_WHAT IS REQUIRED_: Show all lines from the data that include the word "normal".
···
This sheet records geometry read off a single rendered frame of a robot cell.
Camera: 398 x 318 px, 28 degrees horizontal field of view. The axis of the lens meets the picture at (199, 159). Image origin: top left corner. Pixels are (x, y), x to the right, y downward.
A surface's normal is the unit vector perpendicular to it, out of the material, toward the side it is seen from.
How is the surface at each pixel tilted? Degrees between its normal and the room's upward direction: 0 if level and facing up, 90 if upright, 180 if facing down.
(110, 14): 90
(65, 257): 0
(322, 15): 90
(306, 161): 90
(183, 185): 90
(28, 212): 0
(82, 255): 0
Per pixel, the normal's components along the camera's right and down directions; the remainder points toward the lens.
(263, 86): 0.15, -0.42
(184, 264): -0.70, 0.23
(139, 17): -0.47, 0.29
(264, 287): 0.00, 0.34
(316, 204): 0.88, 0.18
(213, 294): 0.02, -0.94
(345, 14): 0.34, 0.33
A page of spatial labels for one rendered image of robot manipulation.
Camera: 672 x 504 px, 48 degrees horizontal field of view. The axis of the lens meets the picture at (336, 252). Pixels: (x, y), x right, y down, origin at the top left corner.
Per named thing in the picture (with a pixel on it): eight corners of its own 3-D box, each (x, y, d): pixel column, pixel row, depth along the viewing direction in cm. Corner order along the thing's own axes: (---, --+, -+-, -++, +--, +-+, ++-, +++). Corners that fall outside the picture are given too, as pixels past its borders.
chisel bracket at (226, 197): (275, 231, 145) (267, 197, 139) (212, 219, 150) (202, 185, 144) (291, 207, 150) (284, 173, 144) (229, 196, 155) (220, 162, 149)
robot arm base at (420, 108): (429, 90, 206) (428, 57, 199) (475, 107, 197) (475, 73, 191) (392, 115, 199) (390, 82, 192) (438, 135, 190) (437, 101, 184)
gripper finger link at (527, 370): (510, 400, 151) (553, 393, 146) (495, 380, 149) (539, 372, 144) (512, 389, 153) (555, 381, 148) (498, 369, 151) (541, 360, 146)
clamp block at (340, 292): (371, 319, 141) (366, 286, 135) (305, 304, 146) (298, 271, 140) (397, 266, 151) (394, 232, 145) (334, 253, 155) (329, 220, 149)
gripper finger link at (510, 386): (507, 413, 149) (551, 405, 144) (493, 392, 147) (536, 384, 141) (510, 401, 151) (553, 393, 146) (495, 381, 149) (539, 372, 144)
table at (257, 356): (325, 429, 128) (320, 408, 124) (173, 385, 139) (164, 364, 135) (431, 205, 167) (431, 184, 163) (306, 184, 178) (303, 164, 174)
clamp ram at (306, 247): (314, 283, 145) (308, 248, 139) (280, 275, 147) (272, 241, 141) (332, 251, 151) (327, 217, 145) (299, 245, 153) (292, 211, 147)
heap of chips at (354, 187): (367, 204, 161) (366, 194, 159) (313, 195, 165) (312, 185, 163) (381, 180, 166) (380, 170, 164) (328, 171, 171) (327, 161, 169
···
_YOUR SOLUTION_:
A surface's normal is the unit vector perpendicular to it, out of the material, toward the side it is seen from.
How is the surface at each pixel tilted? Degrees between its normal and the room's upward direction: 0 if level and facing up, 90 if upright, 180 if facing down.
Per pixel, the normal's components along the camera's right and down directions; the remainder points toward the lens.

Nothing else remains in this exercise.